经此一战,东方彻身负重伤,虽然有信仰之力替他疗伤,但伤口很深,幸好有林芝帮忙照顾他。
“这人真是过分!竟然将我男人伤的那么重……”她柔情似水的眼神竟有一丝恨意,旁人乍看之下还真看不出来。
脑海中一直回荡着一个声音,东方彻进入自己的体内世界,这里被金光环绕,阳光透过纱窗,暴露出赤黄天地。
这里已经形成了一个文明,他在思考,我们这个世界是不是也某个人的身体内,而我就是他身体的奴隶!
无法出去,无法抗拒,任人宰割!
他惊恐的醒来,林芝在身边睡着了,他将被子给她,随后起来,“这里是哪?”不免疑惑,听见孩童的嬉戏;潺潺流水声;还有舒适的昼风,明媚正好的阳光。
这里是王二狗叔的家,一家过得贫苦,家里还有四五个小孩。厨房里煲着药,四个孩子照顾母亲,她正在树下梳头,坐在石椅上,披着风衣,一脸憔悴。
东方彻问:“婶,王叔去哪了。”
王叔平时在附近的矿场工作,替城里的大人物挖矿。
“去矿场挖矿了……”她故作无事的语气让人听着别扭。
她重病,脸青口唇白的不像话,东方彻看出这是一种怪病,病者日渐消瘦,快速衰老,器官衰竭,不是病死,而是老死。
听她说话的声音,发病到现在至少有三个月了,孩子们围在妈妈身边,即使妈妈浑身无力,但也会摸摸他们的头。
中午,王叔收工回来。
“怎么那么早回来,我还没做饭呢”
“今天要来大人物,总管让我们先回去。”王叔脱去一身汗服,拍去满身灰土,洗了把脸说着。
“怎么又来,这让我们怎么活……”她失落的垂下眼角,强压着声线。
“千万不要动气……总会有办法的,当下保重身体才是”
他安慰着妻子。
她大口大口的喘着气,好似呼吸困难的样子,看来是刚刚动了怒,出了问题。
王叔冲上厨房取来一碗药汤,快速吹冷,孩子们围着妈妈,很是担心,东方彻站在一边,已经知道了这个病的治疗方法。
他必须去药房一趟。
“王叔,等我,我去去就回。”
还没等王叔反应过来,就已经看不见东方彻了,他来到药房。
“掌柜的,取三两黄精,四钱白紫石,三两龙舌草,三钱菩提子,一两龙须香,白兰草,飞鹤五花各八两……”
掌柜照着他说的药方和几个伙计正称量。
“公子,这药恐怕还不完整……”掌柜的正垂着头挑眉往上看去,看到这个目光坚定的青年。

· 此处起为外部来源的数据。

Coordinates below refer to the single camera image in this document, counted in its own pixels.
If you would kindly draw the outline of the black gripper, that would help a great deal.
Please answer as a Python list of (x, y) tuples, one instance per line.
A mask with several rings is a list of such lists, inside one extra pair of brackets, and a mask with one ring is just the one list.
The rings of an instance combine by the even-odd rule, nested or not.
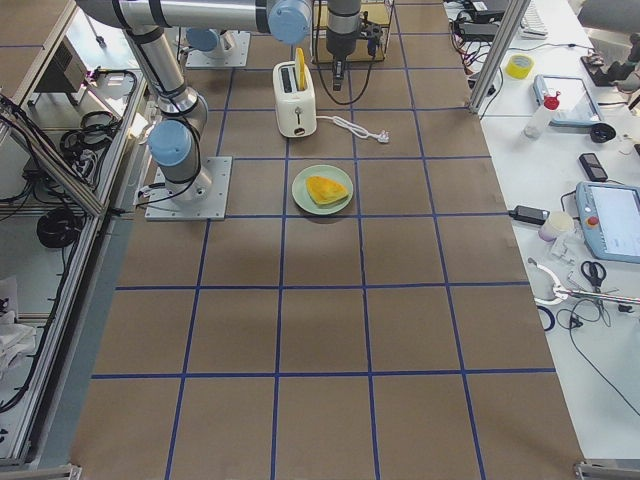
[(357, 41), (367, 42), (367, 55), (374, 59), (380, 44), (380, 27), (359, 27), (356, 30), (339, 34), (329, 29), (327, 31), (327, 50), (332, 56), (332, 90), (340, 91), (344, 81), (345, 62), (356, 49)]

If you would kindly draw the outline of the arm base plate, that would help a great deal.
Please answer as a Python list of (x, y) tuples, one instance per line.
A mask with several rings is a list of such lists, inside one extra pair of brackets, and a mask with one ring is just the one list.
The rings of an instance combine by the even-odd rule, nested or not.
[(225, 219), (229, 184), (232, 171), (230, 156), (206, 157), (201, 172), (194, 183), (180, 195), (169, 199), (184, 189), (168, 183), (153, 189), (146, 207), (148, 221), (199, 221)]
[(186, 31), (186, 67), (244, 67), (248, 59), (250, 37), (246, 31), (190, 28)]

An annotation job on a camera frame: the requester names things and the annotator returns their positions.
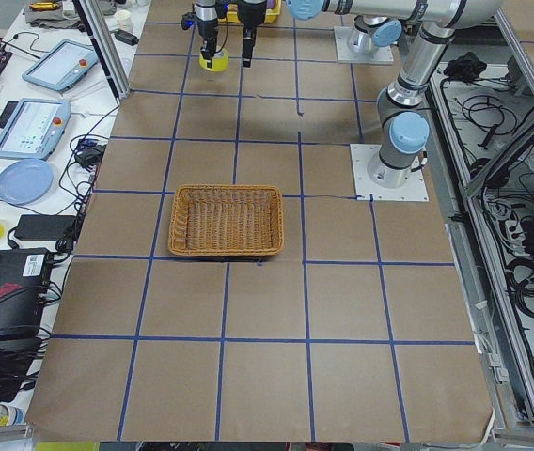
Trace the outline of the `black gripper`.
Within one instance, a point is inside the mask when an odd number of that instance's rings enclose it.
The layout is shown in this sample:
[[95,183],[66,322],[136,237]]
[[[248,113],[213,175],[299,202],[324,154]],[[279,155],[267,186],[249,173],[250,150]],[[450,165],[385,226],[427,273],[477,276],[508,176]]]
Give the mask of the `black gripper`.
[[265,23],[266,0],[241,0],[239,21],[243,24],[242,65],[250,68],[256,44],[257,27]]
[[218,16],[215,0],[196,0],[195,13],[198,32],[204,39],[200,50],[200,63],[206,70],[213,68],[213,58],[216,53],[218,37]]

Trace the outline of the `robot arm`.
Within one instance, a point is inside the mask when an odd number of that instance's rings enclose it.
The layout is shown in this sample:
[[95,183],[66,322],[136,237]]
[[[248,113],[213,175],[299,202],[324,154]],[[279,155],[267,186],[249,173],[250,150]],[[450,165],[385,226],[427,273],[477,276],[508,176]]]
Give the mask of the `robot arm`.
[[[192,10],[181,16],[181,28],[197,28],[202,39],[200,66],[208,71],[221,72],[228,67],[228,52],[225,44],[218,41],[218,24],[228,23],[229,13],[233,11],[243,25],[242,66],[249,68],[257,30],[269,22],[268,12],[280,5],[279,1],[196,1]],[[400,21],[386,17],[357,15],[348,31],[347,48],[351,55],[372,59],[399,39],[402,26]]]
[[383,143],[367,165],[371,180],[390,189],[401,187],[416,155],[430,136],[428,121],[416,109],[455,31],[490,19],[500,1],[289,1],[290,14],[302,21],[323,12],[419,22],[418,34],[395,81],[377,100]]

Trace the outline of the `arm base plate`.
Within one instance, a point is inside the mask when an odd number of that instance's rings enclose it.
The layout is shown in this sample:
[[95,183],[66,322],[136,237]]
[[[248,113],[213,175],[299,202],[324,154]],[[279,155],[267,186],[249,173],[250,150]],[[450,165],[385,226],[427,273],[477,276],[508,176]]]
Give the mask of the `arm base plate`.
[[405,169],[392,169],[380,159],[380,145],[350,144],[355,197],[362,201],[428,202],[418,157]]
[[392,65],[394,56],[390,42],[384,44],[375,33],[362,32],[354,27],[334,28],[337,59],[339,63]]

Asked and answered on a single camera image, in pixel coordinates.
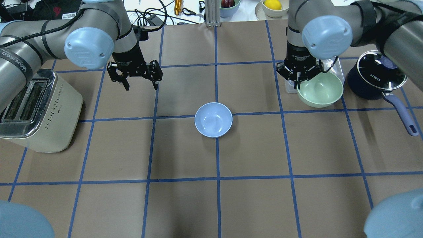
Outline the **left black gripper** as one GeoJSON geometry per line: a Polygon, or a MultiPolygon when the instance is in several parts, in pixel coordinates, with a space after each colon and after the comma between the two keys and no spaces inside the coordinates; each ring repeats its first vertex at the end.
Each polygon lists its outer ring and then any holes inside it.
{"type": "Polygon", "coordinates": [[[143,77],[152,82],[155,90],[163,79],[163,71],[157,60],[146,62],[139,46],[122,53],[112,53],[112,59],[107,64],[107,72],[113,82],[121,83],[128,91],[130,85],[127,77],[143,77]]]}

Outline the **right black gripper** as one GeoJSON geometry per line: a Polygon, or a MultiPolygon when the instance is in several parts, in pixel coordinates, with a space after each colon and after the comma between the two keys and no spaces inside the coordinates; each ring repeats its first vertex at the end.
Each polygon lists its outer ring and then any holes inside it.
{"type": "Polygon", "coordinates": [[[287,55],[283,62],[276,64],[276,72],[292,81],[294,89],[300,89],[301,82],[311,80],[322,72],[317,60],[307,47],[287,43],[287,55]]]}

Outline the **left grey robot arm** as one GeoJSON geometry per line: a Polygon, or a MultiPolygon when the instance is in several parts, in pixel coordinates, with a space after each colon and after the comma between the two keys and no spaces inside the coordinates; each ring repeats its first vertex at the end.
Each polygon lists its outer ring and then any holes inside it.
{"type": "Polygon", "coordinates": [[[100,69],[113,58],[110,77],[114,82],[129,90],[127,77],[143,77],[157,89],[163,72],[158,61],[144,60],[139,41],[159,29],[133,26],[122,0],[83,0],[71,20],[2,23],[1,110],[53,59],[100,69]]]}

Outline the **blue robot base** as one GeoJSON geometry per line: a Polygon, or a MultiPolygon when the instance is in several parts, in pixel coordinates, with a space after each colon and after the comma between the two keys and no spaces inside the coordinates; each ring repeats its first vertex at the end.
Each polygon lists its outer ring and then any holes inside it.
{"type": "Polygon", "coordinates": [[[23,204],[0,201],[1,238],[54,238],[47,218],[36,209],[23,204]]]}
{"type": "Polygon", "coordinates": [[[421,238],[423,236],[423,190],[414,189],[379,202],[366,218],[367,238],[421,238]]]}

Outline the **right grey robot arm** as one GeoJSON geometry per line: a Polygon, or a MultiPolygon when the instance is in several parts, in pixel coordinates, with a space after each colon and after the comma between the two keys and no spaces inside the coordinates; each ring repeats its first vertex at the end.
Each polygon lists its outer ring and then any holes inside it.
{"type": "Polygon", "coordinates": [[[349,47],[375,45],[422,89],[422,1],[360,0],[335,6],[331,0],[290,0],[287,63],[282,76],[299,82],[315,60],[340,56],[349,47]]]}

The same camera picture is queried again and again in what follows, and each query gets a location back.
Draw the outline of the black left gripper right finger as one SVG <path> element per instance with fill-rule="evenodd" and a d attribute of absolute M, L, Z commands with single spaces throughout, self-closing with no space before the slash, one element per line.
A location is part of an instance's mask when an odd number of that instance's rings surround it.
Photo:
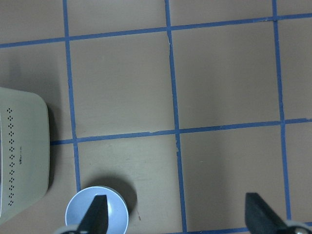
<path fill-rule="evenodd" d="M 251 234 L 287 234 L 287 224 L 258 193 L 245 195 L 245 224 Z"/>

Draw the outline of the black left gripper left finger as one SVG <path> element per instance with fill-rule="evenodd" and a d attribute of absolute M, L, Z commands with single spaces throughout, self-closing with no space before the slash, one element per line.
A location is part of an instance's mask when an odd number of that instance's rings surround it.
<path fill-rule="evenodd" d="M 107 196 L 96 195 L 76 232 L 78 234 L 106 234 L 108 221 Z"/>

此人剑眉星目,满脸英气,拔高的鼻梁,脸上并没有瑕疵,干净而散发阵阵香气。
“你照着抓便是,其他药材我有。”
掌柜深知,这缺少的药草无比珍贵,掌柜已经猜到了是什么病了,但这种病非常怪,因为有些药材已经灭绝了,而治这病的药材根本无法替换。
比如相同属性的药材,功效与原药无异,但放在这里面就是不可以,这就是这病的怪异之处。
无法用热寒升降之理来调药,最让他疑惑的是这个青年已有的早就灭绝的药材,深感不可能,不可能是自己培育,如果不是自己培育,那只有是他获得了宝藏……
掌柜胡思乱想着,他不敢再看这个青年了。
“药抓好了,你知道如何煎服吧”
“谢了。”东方彻抛出一百块金币
掌柜望着他的背影,陷入了沉思,这人到底是哪家的公子。
东方彻来到厨房,取一包倒入煲中,取出几株草药,这是天冠草、藻黄、蚕荧、地告、飞蓬、常月,倒入一碗清水,释放火焰,慢火煎药。
东方彻回到屋子,将手里的破云丹研磨成粉,此丹可以打通患者的经脉穴位,让草药的药力快速生效。
运气好的也能就此打通武道之旅。
将药粉备用,等药好后倒入。
他来到王叔身旁,“婶子不会有事的。”
只见他取出一块晶石。
“王叔,这是什么?!”
“这矿石里蕴含着天玉精华,王叔也只是听老工人说的……”
“据说这天玉精华可以用于武器锻造,宝物升级以及淬炼内核,将内核的杂质驱除,提高精度,反正就是大有用途就是了……就是不知道能不能治疗阿梅”
他显得急躁了,毕竟已经一个时辰过去了
当地人叫它为天玉石,它也确实是个石头,经过提炼加工才能成为精华。
此时林芝眨巴眨巴眼皮就清爽的醒来,看着空无一人的房间,不慌不忙束发穿衣,她有种不好的预感。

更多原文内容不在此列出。